## Assigned task
Give the listing below again exactly, but without any of its pictures.

## Information given
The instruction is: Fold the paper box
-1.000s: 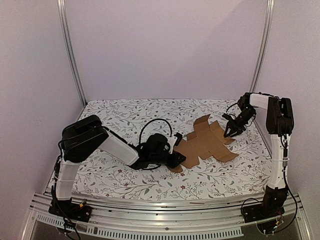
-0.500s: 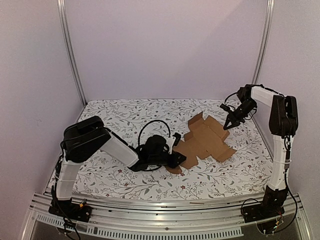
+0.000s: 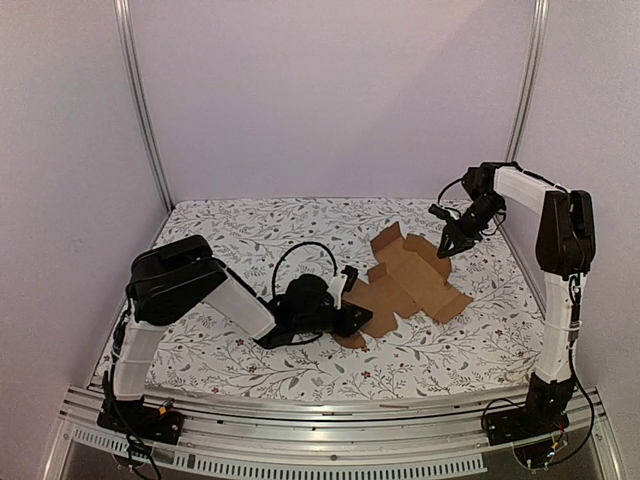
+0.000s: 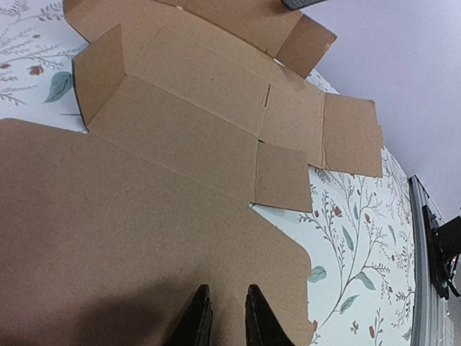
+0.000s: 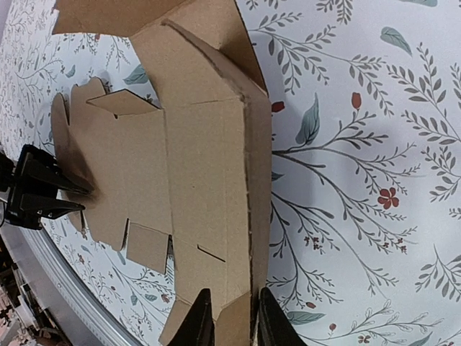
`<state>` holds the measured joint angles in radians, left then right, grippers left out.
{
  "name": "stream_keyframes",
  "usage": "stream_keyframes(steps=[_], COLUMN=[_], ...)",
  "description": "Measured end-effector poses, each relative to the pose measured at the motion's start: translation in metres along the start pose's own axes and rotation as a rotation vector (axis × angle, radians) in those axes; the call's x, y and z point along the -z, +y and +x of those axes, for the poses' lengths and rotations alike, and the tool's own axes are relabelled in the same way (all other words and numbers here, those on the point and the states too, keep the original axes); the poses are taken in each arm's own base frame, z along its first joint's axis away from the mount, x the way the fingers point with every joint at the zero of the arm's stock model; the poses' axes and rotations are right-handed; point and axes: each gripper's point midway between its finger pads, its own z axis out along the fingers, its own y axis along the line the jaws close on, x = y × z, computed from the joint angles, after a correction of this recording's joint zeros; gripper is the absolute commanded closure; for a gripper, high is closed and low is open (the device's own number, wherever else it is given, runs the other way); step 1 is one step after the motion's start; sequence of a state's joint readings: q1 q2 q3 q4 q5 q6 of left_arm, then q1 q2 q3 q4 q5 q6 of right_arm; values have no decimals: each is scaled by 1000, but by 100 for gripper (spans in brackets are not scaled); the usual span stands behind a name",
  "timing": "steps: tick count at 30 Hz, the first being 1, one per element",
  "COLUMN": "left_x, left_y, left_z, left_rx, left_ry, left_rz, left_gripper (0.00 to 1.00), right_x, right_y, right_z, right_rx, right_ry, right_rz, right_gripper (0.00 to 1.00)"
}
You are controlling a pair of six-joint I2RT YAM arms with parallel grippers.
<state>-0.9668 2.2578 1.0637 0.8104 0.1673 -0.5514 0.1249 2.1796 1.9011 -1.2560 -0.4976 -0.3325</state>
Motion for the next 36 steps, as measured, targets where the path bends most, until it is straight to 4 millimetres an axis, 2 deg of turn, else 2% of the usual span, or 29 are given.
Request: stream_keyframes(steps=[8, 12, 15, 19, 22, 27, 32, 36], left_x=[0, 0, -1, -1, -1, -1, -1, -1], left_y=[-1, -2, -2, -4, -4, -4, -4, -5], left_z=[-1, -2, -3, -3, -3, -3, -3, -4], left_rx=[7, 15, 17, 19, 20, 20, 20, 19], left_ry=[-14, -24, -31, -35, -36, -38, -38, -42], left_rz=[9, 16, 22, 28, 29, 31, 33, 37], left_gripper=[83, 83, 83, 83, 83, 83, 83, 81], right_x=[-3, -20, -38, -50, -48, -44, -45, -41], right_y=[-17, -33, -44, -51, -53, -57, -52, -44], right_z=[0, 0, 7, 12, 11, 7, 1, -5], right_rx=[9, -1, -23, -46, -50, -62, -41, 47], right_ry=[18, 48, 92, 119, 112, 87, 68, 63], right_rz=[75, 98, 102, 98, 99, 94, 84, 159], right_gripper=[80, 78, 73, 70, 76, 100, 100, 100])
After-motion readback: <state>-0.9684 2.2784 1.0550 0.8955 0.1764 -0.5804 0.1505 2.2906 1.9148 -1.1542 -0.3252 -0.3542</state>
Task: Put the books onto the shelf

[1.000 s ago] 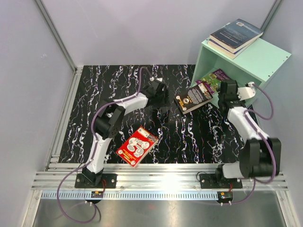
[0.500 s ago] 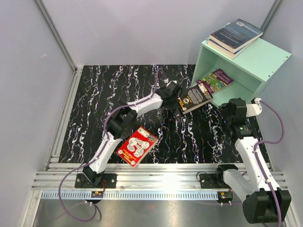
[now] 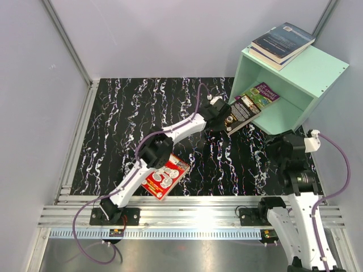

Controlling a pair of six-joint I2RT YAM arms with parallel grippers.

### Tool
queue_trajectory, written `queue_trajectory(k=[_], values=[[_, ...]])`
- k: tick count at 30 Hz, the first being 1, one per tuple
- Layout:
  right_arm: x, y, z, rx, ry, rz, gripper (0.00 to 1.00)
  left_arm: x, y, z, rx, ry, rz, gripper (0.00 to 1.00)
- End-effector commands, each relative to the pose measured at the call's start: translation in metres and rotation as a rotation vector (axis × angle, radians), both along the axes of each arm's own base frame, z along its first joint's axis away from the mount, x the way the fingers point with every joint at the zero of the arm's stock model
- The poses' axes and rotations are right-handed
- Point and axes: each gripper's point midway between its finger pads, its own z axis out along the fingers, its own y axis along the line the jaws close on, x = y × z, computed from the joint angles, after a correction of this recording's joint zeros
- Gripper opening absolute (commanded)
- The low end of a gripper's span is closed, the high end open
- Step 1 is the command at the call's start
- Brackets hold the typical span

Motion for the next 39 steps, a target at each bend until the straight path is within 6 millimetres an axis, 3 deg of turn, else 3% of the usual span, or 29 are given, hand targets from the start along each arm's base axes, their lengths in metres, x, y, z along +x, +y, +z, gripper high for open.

## Output of the exercise
The instruction is: Fold the paper box
-1.000s: 
-0.500s: 
+0.000s: 
+0.000s: 
+0.000s: 
`<state>` holds the measured joint angles in radians, left then right, grippers left out.
{
  "name": "stream_keyframes",
  "usage": "stream_keyframes(steps=[_], COLUMN=[_], ...)",
  "description": "Measured end-effector poses, each relative to the pose measured at the motion's start: translation in metres along the start pose's own axes and rotation as a rotation vector (axis × angle, radians) in those axes; the call's x, y and z point along the -z, +y and +x of those axes, for the poses' lengths and rotations alike, and the tool's own axes are relabelled in the same way (all other words and numbers here, those on the point and the states too, keep the original axes); the poses are taken in each arm's own base frame, z along its first joint's axis away from the mount, x the way the fingers point with every joint at the zero of the arm's stock model; the poses' axes and rotations are right-handed; point and axes: each gripper's point midway between its finger pads, its own z axis out along the fingers, its own y axis along the line the jaws close on, x = y × z, computed from the joint angles, after a correction of this recording's joint zeros; gripper is the absolute commanded closure; for a gripper, high is closed and low is open (the device's own number, wherever else it is given, runs the other way); step 1 is one step after the motion's start; sequence of a state's joint readings: q1 q2 q3 q4 q5 q6 of left_arm, then q1 q2 q3 q4 q5 q6 of right_arm; values have no decimals: each is scaled by 1000, but by 100 for gripper (spans in brackets are not scaled); the usual span stands behind a name",
  "timing": "steps: tick count at 30 Hz, the first being 1, one per element",
  "COLUMN": "left_x, left_y, left_z, left_rx, left_ry, left_rz, left_gripper (0.00 to 1.00), right_x, right_y, right_z, right_rx, right_ry, right_rz, right_gripper (0.00 to 1.00)"
}
You are controlling a pair of six-joint I2RT YAM arms with parallel grippers.
<state>-0.9668 2.2578 1.0637 0.8104 0.1673 -0.5514 0.1249 2.1796 1.9011 -1.2560 -0.4976 -0.3325</state>
Motion for the next 36 steps, as measured, targets where the path bends most, until it is straight to 4 millimetres an axis, 2 deg of turn, else 2% of the usual span, or 29 are given.
Request: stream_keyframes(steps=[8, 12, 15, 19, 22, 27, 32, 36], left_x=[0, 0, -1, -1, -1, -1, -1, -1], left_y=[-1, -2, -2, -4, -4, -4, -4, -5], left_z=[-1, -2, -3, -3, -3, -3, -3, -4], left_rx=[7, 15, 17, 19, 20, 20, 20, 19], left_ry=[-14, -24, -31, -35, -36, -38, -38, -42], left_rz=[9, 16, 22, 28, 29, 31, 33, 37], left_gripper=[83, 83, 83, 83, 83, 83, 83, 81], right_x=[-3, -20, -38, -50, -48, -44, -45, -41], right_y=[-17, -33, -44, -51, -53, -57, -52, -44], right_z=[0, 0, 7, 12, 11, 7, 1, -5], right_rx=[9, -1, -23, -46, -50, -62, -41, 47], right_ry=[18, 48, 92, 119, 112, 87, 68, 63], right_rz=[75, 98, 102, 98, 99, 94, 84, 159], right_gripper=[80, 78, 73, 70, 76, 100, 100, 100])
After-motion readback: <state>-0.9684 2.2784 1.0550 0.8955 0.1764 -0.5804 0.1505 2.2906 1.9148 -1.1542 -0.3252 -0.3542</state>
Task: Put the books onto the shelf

[1.000 s ago] 
[0.500 s ago] 
[now] 

Controlling a pair of six-joint I2RT YAM arms with parallel grippers.

### Tool
queue_trajectory, written `queue_trajectory(k=[_], values=[[_, ...]])`
- k: tick count at 30 Hz, the first being 1, one per tuple
- Layout:
  right_arm: x, y, z, rx, ry, rz, gripper (0.00 to 1.00)
  left_arm: x, y, z, rx, ry, rz, gripper (0.00 to 1.00)
- End-effector commands, each relative to the pose measured at the call's start: translation in metres and rotation as a rotation vector (axis × angle, radians), both along the axes of each arm's own base frame, z along its first joint's axis away from the mount, x the way the fingers point with every joint at the zero of the arm's stock model
- The poses' axes and rotations are right-handed
- Point and axes: each gripper's point midway between its finger pads, its own z axis out along the fingers, its own y axis along the line the jaws close on, x = y × z, computed from the joint angles, after a correction of this recording's joint zeros
- Gripper opening absolute (commanded)
- The low end of a gripper's span is closed, the high end open
- Step 1 is the command at the call's start
- Brackets hold the typical span

Motion for the next 39 steps, a target at each bend until the straight path is within 6 millimetres an axis, 3 deg of turn, else 3% of the usual span, or 29 are given, hand targets from the start along each arm's base axes, their lengths in metres, x, y, z along +x, +y, +z, gripper high for open.

Exercise complete, with nothing further to add.